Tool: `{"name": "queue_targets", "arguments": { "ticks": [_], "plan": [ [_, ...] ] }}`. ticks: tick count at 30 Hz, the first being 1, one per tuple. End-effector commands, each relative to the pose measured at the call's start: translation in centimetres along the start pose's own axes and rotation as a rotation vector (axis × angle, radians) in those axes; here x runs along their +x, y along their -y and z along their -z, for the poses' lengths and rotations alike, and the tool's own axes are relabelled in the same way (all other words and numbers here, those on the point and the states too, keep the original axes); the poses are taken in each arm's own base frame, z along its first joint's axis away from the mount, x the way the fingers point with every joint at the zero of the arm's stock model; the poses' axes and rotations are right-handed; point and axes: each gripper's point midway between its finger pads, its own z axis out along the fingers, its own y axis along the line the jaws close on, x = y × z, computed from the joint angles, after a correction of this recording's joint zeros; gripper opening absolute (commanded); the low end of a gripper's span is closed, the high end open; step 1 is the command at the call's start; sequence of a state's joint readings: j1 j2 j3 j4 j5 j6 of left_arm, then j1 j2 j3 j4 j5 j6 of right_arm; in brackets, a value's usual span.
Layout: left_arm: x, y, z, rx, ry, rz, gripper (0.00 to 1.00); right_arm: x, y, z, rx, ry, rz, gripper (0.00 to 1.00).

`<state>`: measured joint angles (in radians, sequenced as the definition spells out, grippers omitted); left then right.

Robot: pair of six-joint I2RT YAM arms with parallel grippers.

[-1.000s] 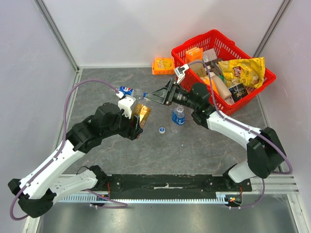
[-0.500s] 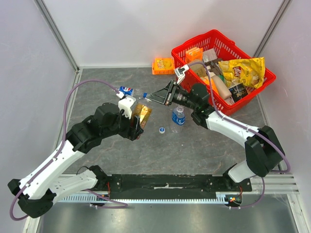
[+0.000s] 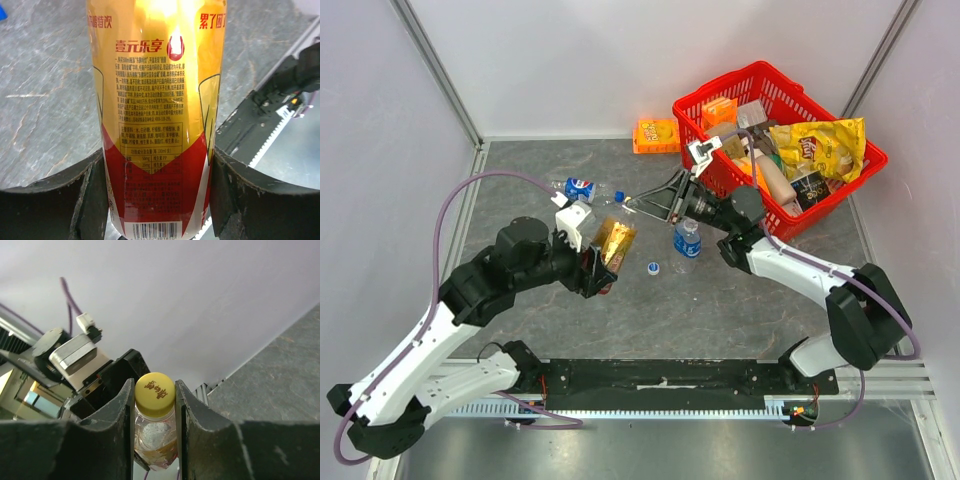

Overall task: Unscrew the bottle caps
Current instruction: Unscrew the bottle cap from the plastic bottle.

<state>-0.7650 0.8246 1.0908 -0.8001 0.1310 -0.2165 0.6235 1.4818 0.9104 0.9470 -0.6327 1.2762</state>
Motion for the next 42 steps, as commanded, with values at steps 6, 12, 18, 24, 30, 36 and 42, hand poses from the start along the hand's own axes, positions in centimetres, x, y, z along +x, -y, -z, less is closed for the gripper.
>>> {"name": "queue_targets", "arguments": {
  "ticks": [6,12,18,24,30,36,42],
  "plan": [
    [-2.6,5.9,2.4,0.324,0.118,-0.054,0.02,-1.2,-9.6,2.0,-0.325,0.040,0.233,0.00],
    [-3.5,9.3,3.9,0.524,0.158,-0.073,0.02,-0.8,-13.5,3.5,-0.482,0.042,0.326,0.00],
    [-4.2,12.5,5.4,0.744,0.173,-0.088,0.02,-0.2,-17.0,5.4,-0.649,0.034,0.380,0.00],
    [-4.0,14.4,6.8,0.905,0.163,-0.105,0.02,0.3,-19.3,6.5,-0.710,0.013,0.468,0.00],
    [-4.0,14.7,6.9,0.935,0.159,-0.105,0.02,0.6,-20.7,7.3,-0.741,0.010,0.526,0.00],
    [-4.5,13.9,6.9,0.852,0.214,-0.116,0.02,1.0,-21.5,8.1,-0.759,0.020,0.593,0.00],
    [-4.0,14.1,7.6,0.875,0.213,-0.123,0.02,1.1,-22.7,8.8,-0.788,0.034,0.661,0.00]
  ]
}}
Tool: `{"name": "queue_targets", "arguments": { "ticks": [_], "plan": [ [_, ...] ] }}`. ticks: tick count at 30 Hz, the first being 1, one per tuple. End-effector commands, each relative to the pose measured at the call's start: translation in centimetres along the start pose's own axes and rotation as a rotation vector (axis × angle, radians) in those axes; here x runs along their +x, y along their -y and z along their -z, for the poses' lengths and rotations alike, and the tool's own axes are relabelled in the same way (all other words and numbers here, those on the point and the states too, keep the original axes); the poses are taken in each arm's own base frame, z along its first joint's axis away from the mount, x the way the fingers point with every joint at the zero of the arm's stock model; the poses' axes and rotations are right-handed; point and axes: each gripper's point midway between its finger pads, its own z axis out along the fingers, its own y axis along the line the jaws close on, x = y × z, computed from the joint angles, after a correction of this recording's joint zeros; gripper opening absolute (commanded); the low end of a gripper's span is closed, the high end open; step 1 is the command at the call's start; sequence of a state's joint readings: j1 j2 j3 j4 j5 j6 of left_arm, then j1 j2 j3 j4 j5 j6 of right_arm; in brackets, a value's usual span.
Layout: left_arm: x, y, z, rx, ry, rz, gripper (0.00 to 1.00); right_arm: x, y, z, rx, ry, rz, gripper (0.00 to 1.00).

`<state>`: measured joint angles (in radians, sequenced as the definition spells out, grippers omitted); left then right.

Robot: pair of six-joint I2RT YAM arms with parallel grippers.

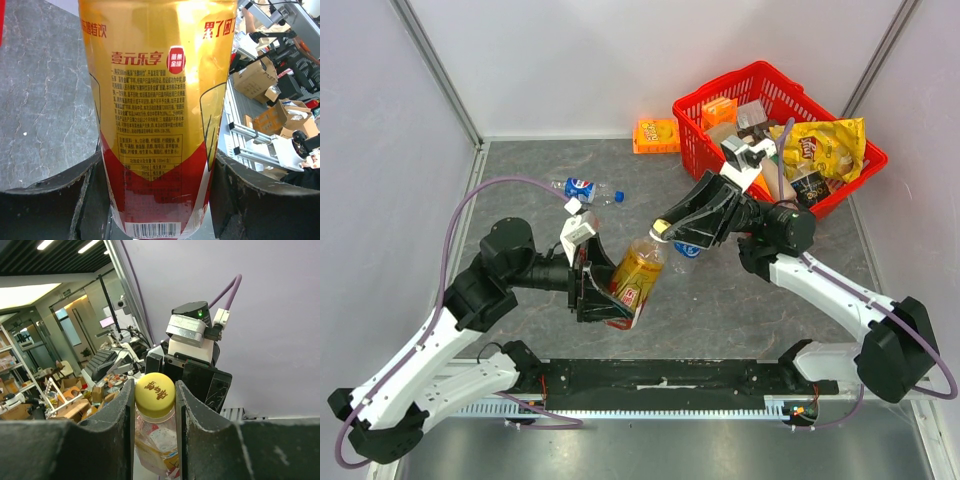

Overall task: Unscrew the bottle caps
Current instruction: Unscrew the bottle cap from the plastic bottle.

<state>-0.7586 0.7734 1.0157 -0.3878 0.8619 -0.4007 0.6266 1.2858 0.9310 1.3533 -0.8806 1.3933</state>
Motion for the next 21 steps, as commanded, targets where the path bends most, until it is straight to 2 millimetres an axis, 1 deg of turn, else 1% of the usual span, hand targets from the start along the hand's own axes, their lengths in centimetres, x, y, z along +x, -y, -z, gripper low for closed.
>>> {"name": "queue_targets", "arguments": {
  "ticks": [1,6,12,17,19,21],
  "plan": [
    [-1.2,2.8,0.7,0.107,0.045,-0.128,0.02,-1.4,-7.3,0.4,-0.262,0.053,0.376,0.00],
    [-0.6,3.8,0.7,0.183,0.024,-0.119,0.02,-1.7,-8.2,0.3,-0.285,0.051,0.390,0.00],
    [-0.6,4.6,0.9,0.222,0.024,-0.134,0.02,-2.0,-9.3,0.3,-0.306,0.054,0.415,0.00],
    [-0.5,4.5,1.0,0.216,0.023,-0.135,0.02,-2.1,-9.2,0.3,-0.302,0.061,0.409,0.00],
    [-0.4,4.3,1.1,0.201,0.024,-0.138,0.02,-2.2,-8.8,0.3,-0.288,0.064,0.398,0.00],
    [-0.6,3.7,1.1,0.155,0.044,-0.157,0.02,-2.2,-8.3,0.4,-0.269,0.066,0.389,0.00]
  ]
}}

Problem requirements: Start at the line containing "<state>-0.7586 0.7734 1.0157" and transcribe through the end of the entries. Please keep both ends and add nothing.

Task solution:
<state>-0.7586 0.7734 1.0157 -0.3878 0.8619 -0.4007 0.6266 1.2858 0.9310 1.3533 -0.8806 1.3933</state>
Motion for the next 21 steps, as commanded, targets where the path bends most, until it is straight to 2 millimetres an axis, 1 deg of turn, else 1% of the usual span, hand targets from the start along the hand's own axes, their lengths in centimetres, x, y, z along +x, -y, -z, gripper low for closed.
>>> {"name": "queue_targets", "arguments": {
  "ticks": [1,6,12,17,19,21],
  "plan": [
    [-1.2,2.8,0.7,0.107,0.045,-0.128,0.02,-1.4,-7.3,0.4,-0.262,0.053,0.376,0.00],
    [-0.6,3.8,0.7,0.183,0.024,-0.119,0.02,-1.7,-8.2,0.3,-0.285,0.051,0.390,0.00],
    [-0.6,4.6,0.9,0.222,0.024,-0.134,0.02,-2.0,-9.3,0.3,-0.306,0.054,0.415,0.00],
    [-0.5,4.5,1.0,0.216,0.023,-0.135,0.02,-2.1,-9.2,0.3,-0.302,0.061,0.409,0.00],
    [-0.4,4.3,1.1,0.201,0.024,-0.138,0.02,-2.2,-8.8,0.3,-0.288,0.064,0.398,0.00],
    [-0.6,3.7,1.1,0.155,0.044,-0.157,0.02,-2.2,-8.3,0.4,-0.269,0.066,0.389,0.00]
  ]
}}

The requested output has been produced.